The game puts you in charge of your destiny. To complete your mission, you must find the best path and a racing car. You’ll also have to manage your gasoline, thanks to the possibility of refueling at various service stations along the road, but be careful not to hit your vehicle too hard, as this will cause it to break down, halting your progress and preventing you from upgrading your skills.
A little too extreme..
But perhaps, this realism has been pushed too far on occasion. Indeed, the difficulty of moving forward, regardless of
the path to take, to carry out certain missions can quickly demoralize one.
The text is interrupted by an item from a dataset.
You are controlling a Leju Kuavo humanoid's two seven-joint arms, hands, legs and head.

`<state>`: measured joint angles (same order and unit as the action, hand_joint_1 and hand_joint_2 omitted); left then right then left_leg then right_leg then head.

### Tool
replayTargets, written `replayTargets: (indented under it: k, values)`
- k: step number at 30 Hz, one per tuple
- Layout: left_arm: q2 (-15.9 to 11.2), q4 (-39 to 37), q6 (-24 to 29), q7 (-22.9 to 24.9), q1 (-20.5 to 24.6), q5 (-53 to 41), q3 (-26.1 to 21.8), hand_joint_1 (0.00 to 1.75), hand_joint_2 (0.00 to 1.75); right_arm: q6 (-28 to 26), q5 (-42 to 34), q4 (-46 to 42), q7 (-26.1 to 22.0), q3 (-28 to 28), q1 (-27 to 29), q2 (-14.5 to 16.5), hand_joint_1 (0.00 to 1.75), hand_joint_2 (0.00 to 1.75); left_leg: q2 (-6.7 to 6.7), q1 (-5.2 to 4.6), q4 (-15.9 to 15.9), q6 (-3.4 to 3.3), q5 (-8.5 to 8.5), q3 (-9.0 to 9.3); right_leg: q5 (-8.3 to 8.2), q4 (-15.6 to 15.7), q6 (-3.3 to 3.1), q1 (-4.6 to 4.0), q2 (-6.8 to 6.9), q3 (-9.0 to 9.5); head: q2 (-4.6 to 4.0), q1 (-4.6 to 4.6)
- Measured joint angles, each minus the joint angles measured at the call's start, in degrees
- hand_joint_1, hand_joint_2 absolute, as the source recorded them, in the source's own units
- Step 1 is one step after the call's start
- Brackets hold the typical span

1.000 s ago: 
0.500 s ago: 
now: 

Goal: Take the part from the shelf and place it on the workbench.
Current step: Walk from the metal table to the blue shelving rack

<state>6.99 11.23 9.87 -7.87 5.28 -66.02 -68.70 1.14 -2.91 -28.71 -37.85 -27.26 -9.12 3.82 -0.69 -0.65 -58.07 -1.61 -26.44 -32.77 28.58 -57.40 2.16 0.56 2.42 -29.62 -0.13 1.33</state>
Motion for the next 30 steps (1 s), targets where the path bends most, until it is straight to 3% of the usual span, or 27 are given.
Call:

And, even though the game promises complete freedom in terms of completing missions and other tasks in any order, the majority of the challenges in the first third of the game will necessitate the use of special equipment unlocked through a previous mission.
In a world that desires to be sandboxed, this means that we can only feel taken by the hand. Furthermore, one of the most glaring flaws in this new game is camera management in specific situations. When you’re near a building, for example, the camera gets stuck above your car, whereas in normal driving it’s smooth and precise.
There’s no need to dwell on the game’s cockpit view, which, while vastly improved over the previous installment, still falls short of being revolutionary. The dashboards are barely worked on, and the modeling and movement of the hands-on steering wheel are unimpressive.
The interface is quite nice and has undergone significant changes since the previous installment. On the console, it’s fairly intuitive to know which key combination performs which action.
Because the map is not very precise other than showing you the roads and paths, it will only be useful for locating your next waypoint. Sadly, the soundtrack is weak, with only a few sounds, though the engine and other shock sounds are convincing.
It’s worth noting that SnowRunner has an online multiplayer mode that can accommodate up to four players. This model entails carrying out contracts with the assistance of other players from all over the world, with the option of assisting one another in the event of a major blow.
It’s worth noting that the game will support mods via the mod.io platform, which will include a plethora of vehicles and maps created by players.
SnowRunner is a game that pushes the envelope to new heights. The driving simulation of off-road vehicles has been renewed and impress with its assumed realism in all respects with a physics engine that will not forgive driving errors, thanks to a brand new graphics engine. Much bigger than its predecessor, it’ll be easy to get lost in the game’s many landscapes and objectives. We should also applaud the dozens of customization options available for the forty or so vehicles.